🤖 AI Summary
Existing evaluations of large language models (LLMs) in social deduction games (SDGs) suffer from two key limitations: (1) coarse-grained metrics—relying solely on win/loss outcomes while ignoring event-level behavioral dynamics—and (2) absence of structured error analysis. To address these, we introduce SpyGame, a novel SDG platform inspired by Spyfall, featuring an event-level, eight-dimensional quantitative metric suite and a structured thematic coding framework. This enables fine-grained skill decomposition—specifically for intent recognition and deception—and joint error attribution. Through multimodal behavioral quantification, thematic coding, and qualitative–quantitative triangulation, our experiments demonstrate that the eight fine-grained metrics substantially outperform traditional binary outcome evaluation. Moreover, we identify four critical behavioral failure categories, whose qualitative patterns exhibit strong complementarity with quantitative findings. This work establishes the first interpretable, attributable, and reproducible fine-grained evaluation paradigm for LLMs’ social reasoning capabilities.
📝 Abstract
Recent studies have begun developing autonomous game players for social deduction games using large language models (LLMs). When building LLM players, fine-grained evaluations are crucial for addressing weaknesses in game-playing abilities. However, existing studies have often overlooked such assessments.
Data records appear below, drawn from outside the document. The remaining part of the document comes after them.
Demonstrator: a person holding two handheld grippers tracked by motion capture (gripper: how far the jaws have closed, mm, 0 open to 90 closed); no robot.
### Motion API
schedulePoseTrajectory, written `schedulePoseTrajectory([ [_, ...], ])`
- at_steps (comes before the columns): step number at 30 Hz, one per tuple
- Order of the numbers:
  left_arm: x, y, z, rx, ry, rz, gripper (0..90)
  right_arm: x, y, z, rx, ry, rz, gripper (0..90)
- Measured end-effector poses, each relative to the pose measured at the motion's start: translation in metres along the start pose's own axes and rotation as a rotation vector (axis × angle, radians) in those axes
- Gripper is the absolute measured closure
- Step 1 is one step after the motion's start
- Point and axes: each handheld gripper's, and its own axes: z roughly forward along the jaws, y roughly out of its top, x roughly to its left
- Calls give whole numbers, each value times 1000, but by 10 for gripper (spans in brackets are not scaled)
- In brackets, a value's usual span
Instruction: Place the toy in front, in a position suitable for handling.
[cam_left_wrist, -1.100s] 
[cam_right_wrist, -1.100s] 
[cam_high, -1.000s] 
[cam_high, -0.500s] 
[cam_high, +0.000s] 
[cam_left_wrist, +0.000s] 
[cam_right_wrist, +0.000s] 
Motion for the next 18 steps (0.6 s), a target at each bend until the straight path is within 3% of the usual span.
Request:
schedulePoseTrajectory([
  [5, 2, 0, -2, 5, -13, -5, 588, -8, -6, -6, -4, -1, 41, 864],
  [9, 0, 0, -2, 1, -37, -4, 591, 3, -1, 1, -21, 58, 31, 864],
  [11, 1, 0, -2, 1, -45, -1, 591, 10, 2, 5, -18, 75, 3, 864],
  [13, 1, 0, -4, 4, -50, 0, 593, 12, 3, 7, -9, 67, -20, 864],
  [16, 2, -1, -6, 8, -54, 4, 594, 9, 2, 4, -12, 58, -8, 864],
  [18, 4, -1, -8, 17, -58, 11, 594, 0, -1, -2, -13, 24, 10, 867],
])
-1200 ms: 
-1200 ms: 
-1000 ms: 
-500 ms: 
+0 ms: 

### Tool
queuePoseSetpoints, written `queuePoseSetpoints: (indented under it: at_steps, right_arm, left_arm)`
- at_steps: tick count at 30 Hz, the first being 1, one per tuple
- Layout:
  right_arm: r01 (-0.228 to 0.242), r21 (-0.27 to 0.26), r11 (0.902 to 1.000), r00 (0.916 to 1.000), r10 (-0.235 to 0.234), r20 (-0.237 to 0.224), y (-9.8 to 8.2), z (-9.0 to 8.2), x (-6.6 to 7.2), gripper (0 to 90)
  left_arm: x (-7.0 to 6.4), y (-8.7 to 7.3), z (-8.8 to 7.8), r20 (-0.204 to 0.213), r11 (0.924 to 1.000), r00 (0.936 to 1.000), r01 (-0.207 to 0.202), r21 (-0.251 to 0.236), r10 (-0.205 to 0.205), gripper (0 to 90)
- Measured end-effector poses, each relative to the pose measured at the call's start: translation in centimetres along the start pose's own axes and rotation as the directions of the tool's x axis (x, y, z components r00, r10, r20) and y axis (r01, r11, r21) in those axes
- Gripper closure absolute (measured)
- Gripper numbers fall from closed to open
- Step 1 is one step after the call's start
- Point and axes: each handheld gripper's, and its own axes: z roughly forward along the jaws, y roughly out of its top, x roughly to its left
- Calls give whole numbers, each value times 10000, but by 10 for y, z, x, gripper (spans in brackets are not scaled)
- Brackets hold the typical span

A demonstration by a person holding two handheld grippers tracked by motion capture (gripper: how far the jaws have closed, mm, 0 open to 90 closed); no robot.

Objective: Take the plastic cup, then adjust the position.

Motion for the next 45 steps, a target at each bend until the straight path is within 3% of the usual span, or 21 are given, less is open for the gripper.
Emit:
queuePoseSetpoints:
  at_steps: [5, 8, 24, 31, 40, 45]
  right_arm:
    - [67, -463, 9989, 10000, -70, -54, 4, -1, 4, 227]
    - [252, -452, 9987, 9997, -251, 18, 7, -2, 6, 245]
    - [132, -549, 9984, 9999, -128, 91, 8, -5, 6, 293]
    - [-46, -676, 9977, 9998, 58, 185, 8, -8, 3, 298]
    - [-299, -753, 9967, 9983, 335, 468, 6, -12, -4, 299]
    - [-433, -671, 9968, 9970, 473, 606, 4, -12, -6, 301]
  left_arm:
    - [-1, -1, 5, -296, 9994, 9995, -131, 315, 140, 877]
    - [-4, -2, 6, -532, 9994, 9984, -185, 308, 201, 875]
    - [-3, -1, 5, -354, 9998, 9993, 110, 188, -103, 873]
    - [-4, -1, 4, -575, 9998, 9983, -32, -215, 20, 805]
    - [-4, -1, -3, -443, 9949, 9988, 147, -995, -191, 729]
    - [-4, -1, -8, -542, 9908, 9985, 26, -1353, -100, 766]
Specifically, we point out two issues with the evaluation methods employed. First, game-playing abilities have typically been assessed through game-level outcomes rather than specific event-level skills; Second, error analyses have lacked structured methodologies. To address these issues, we propose an approach utilizing a variant of the SpyFall game, named SpyGame. We conducted an experiment with four LLMs, analyzing their gameplay behavior in SpyGame both quantitatively and qualitatively. For the quantitative analysis, we introduced eight metrics to resolve the first issue, revealing that these metrics are more effective than existing ones for evaluating the two critical skills: intent identification and camouflage. In the qualitative analysis, we performed thematic analysis to resolve the second issue. This analysis identifies four major categories that affect gameplay of LLMs. Additionally, we demonstrate how these categories complement and support the findings from the quantitative analysis.